The Gulf Coast Council of the FFI is having its 4th Annual Fly Fair in Ocean Spring MS on September 16. It’s a great opportunity to meet and hang out with fly fishing people from our Gulf Coast states. There will be well known fly tyers, casting instructors, auctions, raffles etc. And the venue is conveniently near my redfish grounds which means I will be able to do a two-fer. I will be going out into the marsh with some of my friends in the Magnolia Fly Fishers on Friday and then do the Fly Fair on Saturday.

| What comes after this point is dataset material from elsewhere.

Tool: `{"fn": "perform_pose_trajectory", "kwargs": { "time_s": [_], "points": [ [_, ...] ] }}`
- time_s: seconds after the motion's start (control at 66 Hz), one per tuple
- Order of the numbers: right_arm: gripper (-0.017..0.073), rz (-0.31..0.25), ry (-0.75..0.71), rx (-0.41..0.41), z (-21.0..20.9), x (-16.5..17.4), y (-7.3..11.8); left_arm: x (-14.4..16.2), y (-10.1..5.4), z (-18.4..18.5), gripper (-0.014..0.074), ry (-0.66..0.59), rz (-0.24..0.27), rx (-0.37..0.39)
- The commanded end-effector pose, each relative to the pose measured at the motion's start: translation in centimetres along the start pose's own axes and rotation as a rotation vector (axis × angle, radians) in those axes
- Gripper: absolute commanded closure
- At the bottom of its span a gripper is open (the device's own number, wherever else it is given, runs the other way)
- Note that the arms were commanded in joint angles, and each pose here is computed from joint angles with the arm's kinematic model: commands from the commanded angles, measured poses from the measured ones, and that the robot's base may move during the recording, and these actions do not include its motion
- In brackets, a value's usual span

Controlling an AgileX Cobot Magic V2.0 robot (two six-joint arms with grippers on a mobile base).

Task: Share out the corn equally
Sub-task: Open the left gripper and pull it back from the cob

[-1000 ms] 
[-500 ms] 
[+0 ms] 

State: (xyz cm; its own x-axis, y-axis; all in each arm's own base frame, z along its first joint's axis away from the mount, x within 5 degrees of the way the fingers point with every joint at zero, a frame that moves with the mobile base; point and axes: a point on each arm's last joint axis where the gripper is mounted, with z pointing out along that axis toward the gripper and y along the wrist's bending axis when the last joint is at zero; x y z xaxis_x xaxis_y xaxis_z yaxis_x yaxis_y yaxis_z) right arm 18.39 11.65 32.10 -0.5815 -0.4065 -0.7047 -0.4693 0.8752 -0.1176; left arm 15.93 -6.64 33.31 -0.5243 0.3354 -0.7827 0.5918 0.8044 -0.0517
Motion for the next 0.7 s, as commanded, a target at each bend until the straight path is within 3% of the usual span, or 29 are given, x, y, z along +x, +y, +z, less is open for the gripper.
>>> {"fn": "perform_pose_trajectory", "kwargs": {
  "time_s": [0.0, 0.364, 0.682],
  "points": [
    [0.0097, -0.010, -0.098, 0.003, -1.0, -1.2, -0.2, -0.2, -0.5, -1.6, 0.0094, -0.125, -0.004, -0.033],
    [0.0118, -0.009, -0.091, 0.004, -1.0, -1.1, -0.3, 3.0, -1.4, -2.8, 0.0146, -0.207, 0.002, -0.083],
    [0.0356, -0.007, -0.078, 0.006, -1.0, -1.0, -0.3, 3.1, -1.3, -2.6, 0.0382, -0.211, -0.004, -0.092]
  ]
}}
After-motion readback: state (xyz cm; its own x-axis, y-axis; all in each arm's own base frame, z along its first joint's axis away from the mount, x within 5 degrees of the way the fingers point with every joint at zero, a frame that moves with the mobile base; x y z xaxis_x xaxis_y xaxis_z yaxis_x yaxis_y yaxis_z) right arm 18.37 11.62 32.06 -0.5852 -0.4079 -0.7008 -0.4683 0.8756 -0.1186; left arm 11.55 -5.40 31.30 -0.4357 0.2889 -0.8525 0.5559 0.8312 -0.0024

I love my little marsh even though the fishing is not that great, nothing like Louisiana, though I have had bad days there too. The good thing is in the Fall the early AM high tides will help get the redfish into the marsh. The fish, for some reason just seem to start showing up in the Fall. Staging for spawning possibly? Migration of bait? Crabs? Maturity of the Ruppia grass? Maybe it’s just that the skinnier water from the early AM high tides makes it easier to see them. I don’t know but I do know I see more fish starting in the late summer, early fall.

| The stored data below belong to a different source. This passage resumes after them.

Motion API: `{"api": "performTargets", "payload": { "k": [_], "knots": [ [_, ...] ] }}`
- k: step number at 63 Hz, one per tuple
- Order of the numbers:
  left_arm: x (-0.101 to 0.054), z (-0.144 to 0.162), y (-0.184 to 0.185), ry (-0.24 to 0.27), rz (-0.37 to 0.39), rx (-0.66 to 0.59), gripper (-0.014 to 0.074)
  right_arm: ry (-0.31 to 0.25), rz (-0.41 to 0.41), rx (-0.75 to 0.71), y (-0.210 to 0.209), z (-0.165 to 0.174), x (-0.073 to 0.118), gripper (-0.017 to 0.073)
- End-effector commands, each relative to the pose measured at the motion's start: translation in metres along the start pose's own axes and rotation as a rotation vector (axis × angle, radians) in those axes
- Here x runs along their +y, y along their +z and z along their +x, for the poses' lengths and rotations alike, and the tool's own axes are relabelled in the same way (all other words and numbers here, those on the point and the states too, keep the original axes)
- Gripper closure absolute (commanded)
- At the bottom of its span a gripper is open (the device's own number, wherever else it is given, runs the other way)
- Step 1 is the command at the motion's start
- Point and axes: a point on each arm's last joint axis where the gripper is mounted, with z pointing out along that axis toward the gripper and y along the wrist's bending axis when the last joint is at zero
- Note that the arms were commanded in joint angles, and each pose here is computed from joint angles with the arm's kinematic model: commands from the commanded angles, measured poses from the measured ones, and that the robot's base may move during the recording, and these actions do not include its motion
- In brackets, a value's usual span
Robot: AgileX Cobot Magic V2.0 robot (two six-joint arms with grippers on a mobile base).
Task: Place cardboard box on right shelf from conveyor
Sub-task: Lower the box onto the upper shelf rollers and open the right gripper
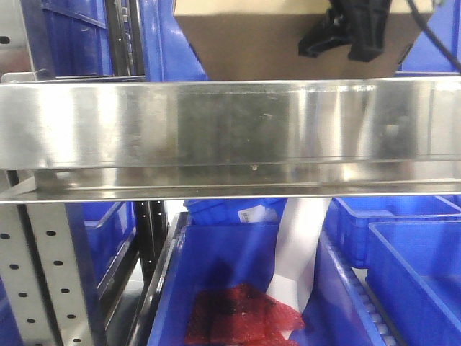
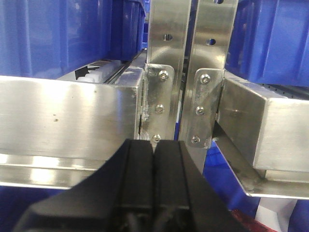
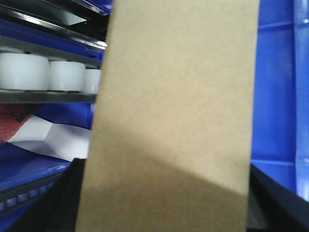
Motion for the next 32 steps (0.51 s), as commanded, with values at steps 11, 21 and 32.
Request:
{"api": "performTargets", "payload": {
  "k": [11, 21, 32],
  "knots": [
    [-0.0002, -0.0101, -0.0015, -0.012, 0.003, -0.106, 0.0713, 0.084, 0.133, -0.098, -0.0141, -0.0117, -0.0257, 0.0239],
    [-0.0002, -0.0101, -0.0015, -0.012, 0.003, -0.106, 0.0713, 0.124, 0.140, -0.109, -0.0143, -0.0121, -0.0266, -0.0052],
    [-0.0002, -0.0101, -0.0015, -0.012, 0.003, -0.106, 0.0713, 0.127, 0.143, -0.113, -0.0144, -0.0123, -0.0269, -0.0045]
  ]
}}
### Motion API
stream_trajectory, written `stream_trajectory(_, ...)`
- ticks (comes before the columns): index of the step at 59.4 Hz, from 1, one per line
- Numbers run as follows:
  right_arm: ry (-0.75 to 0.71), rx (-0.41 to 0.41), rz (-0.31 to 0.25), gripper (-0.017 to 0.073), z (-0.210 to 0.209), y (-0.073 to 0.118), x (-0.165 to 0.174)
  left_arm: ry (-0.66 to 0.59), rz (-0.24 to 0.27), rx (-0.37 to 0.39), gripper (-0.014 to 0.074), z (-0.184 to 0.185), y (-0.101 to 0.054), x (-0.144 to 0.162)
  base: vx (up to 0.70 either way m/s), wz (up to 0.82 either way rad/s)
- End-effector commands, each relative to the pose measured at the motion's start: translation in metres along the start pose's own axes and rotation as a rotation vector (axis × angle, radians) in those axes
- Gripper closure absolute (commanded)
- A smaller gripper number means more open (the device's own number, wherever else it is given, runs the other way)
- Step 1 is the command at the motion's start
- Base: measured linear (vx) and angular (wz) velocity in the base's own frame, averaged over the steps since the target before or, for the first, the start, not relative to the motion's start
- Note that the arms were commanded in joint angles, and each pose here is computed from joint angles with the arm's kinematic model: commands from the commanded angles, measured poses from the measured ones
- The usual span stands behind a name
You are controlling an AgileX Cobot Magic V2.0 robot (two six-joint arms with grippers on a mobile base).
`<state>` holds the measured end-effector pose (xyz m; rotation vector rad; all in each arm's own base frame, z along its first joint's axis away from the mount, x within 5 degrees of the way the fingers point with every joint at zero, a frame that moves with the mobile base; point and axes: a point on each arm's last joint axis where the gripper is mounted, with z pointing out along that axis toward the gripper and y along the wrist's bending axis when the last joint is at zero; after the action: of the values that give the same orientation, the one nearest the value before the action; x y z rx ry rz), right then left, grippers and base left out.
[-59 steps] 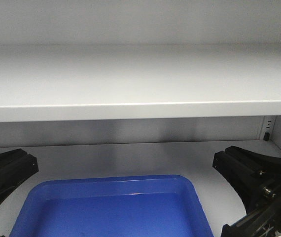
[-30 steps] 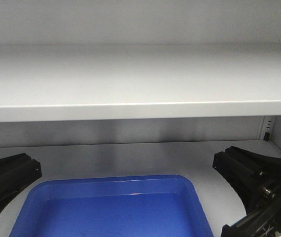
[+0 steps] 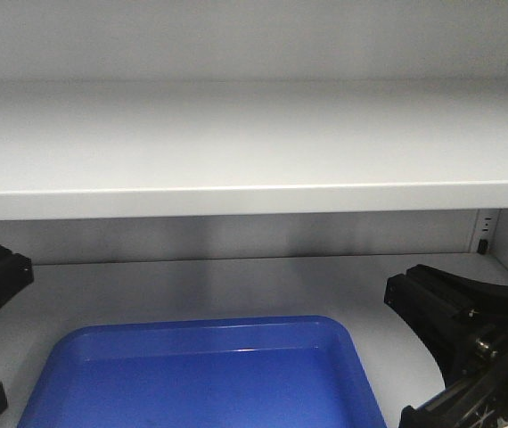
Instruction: Sort red and green spoons into left cabinet
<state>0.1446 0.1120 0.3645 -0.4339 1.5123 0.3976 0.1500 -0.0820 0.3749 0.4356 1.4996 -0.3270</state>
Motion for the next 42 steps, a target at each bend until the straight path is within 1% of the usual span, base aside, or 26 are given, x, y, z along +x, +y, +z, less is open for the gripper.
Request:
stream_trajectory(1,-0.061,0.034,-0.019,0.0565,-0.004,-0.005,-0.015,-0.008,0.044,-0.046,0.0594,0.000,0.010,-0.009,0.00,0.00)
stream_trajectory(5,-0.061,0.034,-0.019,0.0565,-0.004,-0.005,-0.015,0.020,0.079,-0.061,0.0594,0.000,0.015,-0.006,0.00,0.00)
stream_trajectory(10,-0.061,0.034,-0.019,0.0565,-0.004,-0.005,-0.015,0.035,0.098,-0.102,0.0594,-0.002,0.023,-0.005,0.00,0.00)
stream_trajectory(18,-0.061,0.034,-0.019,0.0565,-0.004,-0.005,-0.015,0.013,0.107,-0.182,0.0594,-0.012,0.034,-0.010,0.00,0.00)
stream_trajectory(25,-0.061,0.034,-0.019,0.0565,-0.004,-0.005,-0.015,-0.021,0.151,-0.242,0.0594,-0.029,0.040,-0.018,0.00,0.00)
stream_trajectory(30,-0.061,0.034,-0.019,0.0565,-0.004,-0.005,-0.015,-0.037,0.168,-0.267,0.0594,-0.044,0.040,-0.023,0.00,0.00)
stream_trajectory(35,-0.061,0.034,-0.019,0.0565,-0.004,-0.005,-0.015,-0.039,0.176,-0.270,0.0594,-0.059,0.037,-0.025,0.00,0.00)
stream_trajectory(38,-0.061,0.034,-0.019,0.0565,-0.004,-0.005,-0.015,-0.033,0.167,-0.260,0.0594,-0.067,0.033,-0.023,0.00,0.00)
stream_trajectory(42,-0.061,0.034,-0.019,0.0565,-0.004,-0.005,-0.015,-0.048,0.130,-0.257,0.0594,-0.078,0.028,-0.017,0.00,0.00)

Other factors exist that don’t help the fishing in my little marsh. Unfortunately in Mississippi we still have commercial fishing for redfish, Jackson county allows Pogie boats to come in close (unlike Hancock and Harrison >1 mile) and my last time out I observed trawl net fishing on some of my favorite flats. Making things worse, the marsh is receding at the rate of ten feet per year and to top it all off it has six hundred million gallons of toxic water captured in phosphate stacks just a half mile from it just waiting to bust loose and ruin it all. I feel for the Pebble Mine people in Alaska because their nightmare is the same scenario except ours has already been realized, toxic water that will ruin the fishery basically always there, just waiting for a break, and break it did back in 2005. Of course nobody cares about any of that, the marsh isn’t a big tourist draw like the beach. But I care, I just can’t make enough noise to be heard.

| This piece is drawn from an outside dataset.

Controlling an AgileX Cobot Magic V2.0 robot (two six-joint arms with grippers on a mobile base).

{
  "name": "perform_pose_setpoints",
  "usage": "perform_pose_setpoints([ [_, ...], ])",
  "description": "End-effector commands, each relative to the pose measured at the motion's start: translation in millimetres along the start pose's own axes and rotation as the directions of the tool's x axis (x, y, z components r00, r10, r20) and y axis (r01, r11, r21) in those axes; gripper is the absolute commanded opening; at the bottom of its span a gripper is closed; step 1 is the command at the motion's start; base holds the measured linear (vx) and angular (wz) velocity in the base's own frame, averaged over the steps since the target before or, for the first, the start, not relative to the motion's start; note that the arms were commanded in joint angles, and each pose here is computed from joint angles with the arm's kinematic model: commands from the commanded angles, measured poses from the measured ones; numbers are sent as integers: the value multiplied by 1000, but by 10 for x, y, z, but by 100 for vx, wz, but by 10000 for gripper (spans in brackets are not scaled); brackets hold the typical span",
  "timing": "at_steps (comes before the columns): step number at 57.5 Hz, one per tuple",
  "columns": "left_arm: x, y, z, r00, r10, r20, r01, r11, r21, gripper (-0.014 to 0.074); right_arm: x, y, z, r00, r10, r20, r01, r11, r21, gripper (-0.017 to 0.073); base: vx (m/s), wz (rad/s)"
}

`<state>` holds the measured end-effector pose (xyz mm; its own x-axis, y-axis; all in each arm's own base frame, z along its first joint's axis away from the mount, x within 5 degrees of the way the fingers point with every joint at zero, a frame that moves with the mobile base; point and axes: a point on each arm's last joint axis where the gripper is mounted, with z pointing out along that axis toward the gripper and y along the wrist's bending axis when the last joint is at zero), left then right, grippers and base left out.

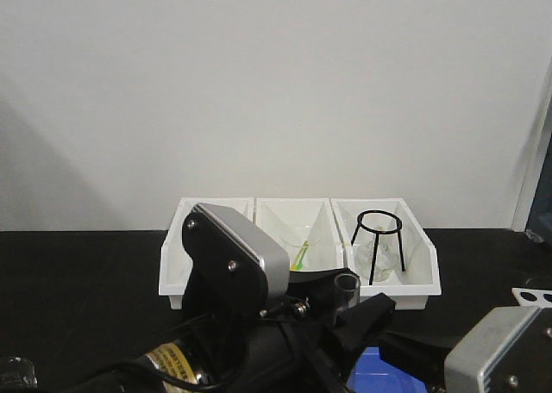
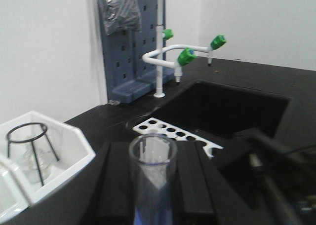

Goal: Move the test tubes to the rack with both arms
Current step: 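Carry the held test tube toward the right gripper, then grasp the test tube with the right gripper and open the left gripper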

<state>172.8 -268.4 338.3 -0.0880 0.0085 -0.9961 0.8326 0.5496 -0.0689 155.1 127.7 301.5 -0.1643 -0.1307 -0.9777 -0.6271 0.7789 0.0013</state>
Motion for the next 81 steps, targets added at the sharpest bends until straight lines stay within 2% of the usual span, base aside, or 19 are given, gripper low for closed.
perform_pose_setpoints([
  [1, -287, -105, -57, 988, 6, 151, -14, 999, 50, -22, -212, -21, 7, 988, -14, 151, 10, 1000, 25, 498, 0, 0],
  [17, -271, -120, -55, 991, -9, 134, 1, 998, 59, -22, -234, -29, 39, 982, -13, 190, 7, 999, 35, 498, 0, 0],
  [29, -262, -120, -54, 992, -6, 124, -1, 998, 59, -22, -239, -32, 38, 981, -15, 195, 7, 999, 37, 446, 0, 0],
  [37, -262, -120, -54, 992, -6, 123, -1, 998, 59, -22, -239, -32, 38, 981, -15, 195, 7, 999, 37, 351, 0, 0],
  [56, -261, -120, -54, 992, -11, 123, 4, 998, 60, -22, -239, -32, 37, 981, -15, 196, 7, 999, 37, -10, 0, 0],
  [71, -261, -118, -54, 992, -19, 122, 12, 998, 58, -13, -241, -33, 37, 980, -15, 197, 7, 999, 38, -11, 0, 0],
  [78, -267, -119, -54, 992, -8, 130, 1, 998, 58, 41, -239, -32, 37, 981, -15, 195, 7, 999, 37, -10, 0, 0],
  [81, -267, -120, -55, 992, -6, 130, -1, 998, 58, 90, -240, -33, 37, 981, -14, 196, 6, 999, 38, -10, 0, 0],
])
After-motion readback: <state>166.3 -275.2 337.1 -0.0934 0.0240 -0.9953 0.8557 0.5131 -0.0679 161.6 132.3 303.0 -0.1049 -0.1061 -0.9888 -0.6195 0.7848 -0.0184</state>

Even with all that is going against it, I have had some good days in my marsh as the photos show, these were all fish caught in my little MS marsh. I remember one day when the wind was absolutely howling. I couldn’t even push the kayak properly. I was having to push the kayak as it hugged against the marsh to get it to move straight and prevent being blown sideways when I picked up the paddle. I still managed six nice redfish that day. I also remember a day when I caught over 15 reds. Of course conditions are worse now and I haven’t done well in a couple of years. Last trip out in the early summer, zero, zilch, nada.
But with all that, I still love my marsh and I plot and plan, consult my journals and try to improve my redfish index. I am very familiar with the marsh and just my knowledge of it can generally produce fish of some kind, if not redfish. There are drop offs and currents that hold specks and flounders and sometimes Jacks and Spanish will run against the bank. As it turns out, September 15, the day before the fly fair, the tides look pretty good. Thankfully I am obligated to fish as the club asked me to take some members.
So I am looking forward to leading a cadre of redfish warriors from the club into the marsh Friday. Hopefully I will get in a pre-fish and will have some news on the fishing a couple of weeks ahead of the trip, stay tuned.
But Saturday Sept. 16 you should try to make the Gulf Coast Fly Fair if you can make it.